Google Play Games App Brings Android Gaming To Windows, What You Need To Know
Did you watch The Game Awards last night? If you did, then you probably already know this, but if not, here's the deal: Google is bringing its Play Games app to Windows PCs next year. That essentially means you'll have one more PC gaming store to look at, on top of Steam, GOG, Origin, UPlay, Bethesda, Rockstar, Acti-Blizzard, Epic, and Microsoft's own Windows Store.
It's common for PC gamers to pooh-pooh mobile gaming, and reasonably so. Far from being simply a "graphics over gameplay" argument, the proper case against mobile games is one of abusive monetization, egregious shovelware, and shallow games that simply lack the depth of content (especially in gameplay, specifically) compared to your "core" PC-native or console games.
Still, mobile games raked in $10.73 billion in the US alone last year, so there must be some merit to them. Indeed, mobile games enjoyers have various reasons for doing so, but the most common praises for the medium are that the games are easy to pick up and play and usually free to get started. While they may not sport advanced 3D presentation or ray-tracing effects, many mobile games have a greater focus on the aesthetic and visual design compared to PC and console games, lending a more-pleasing visual presentation.

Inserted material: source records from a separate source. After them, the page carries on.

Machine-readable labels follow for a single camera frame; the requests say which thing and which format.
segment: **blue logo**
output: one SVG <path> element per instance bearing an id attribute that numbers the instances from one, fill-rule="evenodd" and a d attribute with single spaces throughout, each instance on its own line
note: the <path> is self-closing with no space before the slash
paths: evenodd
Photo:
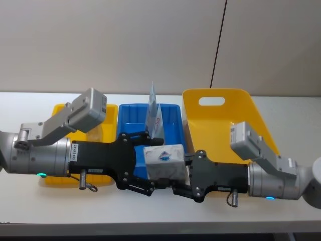
<path id="1" fill-rule="evenodd" d="M 159 159 L 163 160 L 163 161 L 168 161 L 170 159 L 170 154 L 167 152 L 162 152 L 161 155 L 158 157 Z"/>

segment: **tissue box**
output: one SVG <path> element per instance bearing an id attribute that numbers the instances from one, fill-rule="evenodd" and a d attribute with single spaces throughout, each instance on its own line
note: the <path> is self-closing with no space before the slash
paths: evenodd
<path id="1" fill-rule="evenodd" d="M 183 145 L 144 147 L 144 157 L 149 179 L 186 180 Z"/>

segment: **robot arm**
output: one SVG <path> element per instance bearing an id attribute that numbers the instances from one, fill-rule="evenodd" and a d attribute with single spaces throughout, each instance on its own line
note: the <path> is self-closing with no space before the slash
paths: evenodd
<path id="1" fill-rule="evenodd" d="M 313 207 L 321 208 L 321 158 L 304 167 L 290 158 L 276 155 L 264 139 L 245 122 L 231 126 L 230 145 L 249 165 L 213 162 L 204 150 L 185 156 L 190 170 L 190 185 L 172 184 L 174 194 L 202 202 L 210 191 L 229 192 L 233 207 L 238 193 L 268 199 L 293 199 L 301 196 Z"/>
<path id="2" fill-rule="evenodd" d="M 106 102 L 91 88 L 45 122 L 22 124 L 18 134 L 0 132 L 0 166 L 8 173 L 66 176 L 71 144 L 65 136 L 102 123 Z"/>

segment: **cable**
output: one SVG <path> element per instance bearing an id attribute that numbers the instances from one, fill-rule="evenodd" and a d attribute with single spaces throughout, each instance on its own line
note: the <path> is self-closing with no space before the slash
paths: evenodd
<path id="1" fill-rule="evenodd" d="M 227 204 L 228 204 L 229 206 L 231 206 L 231 207 L 237 207 L 237 206 L 233 205 L 232 203 L 230 203 L 230 201 L 229 201 L 230 196 L 231 196 L 232 193 L 233 193 L 233 192 L 230 192 L 229 195 L 227 195 L 226 202 L 227 202 Z"/>
<path id="2" fill-rule="evenodd" d="M 67 177 L 71 177 L 71 178 L 77 180 L 78 182 L 80 181 L 80 179 L 78 177 L 71 176 L 70 174 Z M 92 185 L 91 183 L 86 182 L 86 187 L 92 192 L 98 191 L 98 188 L 96 186 Z"/>

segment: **label sticker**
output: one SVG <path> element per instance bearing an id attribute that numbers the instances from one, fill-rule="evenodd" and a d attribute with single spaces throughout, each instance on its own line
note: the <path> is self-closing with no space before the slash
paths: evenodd
<path id="1" fill-rule="evenodd" d="M 88 169 L 88 172 L 92 172 L 92 173 L 102 173 L 102 169 Z"/>
<path id="2" fill-rule="evenodd" d="M 235 142 L 235 131 L 234 131 L 234 128 L 231 129 L 230 137 L 231 137 L 230 143 L 234 143 Z"/>
<path id="3" fill-rule="evenodd" d="M 78 144 L 71 144 L 70 161 L 76 162 L 78 158 Z"/>
<path id="4" fill-rule="evenodd" d="M 229 188 L 229 187 L 218 187 L 217 190 L 218 191 L 231 191 L 231 188 Z"/>

The Google Play Games application for Windows will be a PC-native store that includes both emulated Android games as well as native Windows PC games. Google also promises seamless experiences that allow players to go from mobile to desktop and back. Interestingly, according to 9to5Google, it seems that Google Play Games won't rely on Windows' built-in Android app support, but instead its own compatibility layer that also works on Windows 10.
Interestingly, The Verge reports that this is actually just the first step along a road internally called "Games Future" at Google. It seems that Google has some broader ambitions for the Android ecosystem, and it intends to use the games market as the stepping stone along those plans. Google Play Games already offers many of the same behind-the-scenes services that Steam does (for example), but it seems that eventually Google wants to host cloud services for game developers and publishers, as well as early access and crowdfunding solutions.
All of that's further down the road, though; in the short-term, we have the Google Play Games app on Windows to look forward to. Google says it will be distributing the app itself sometime next year.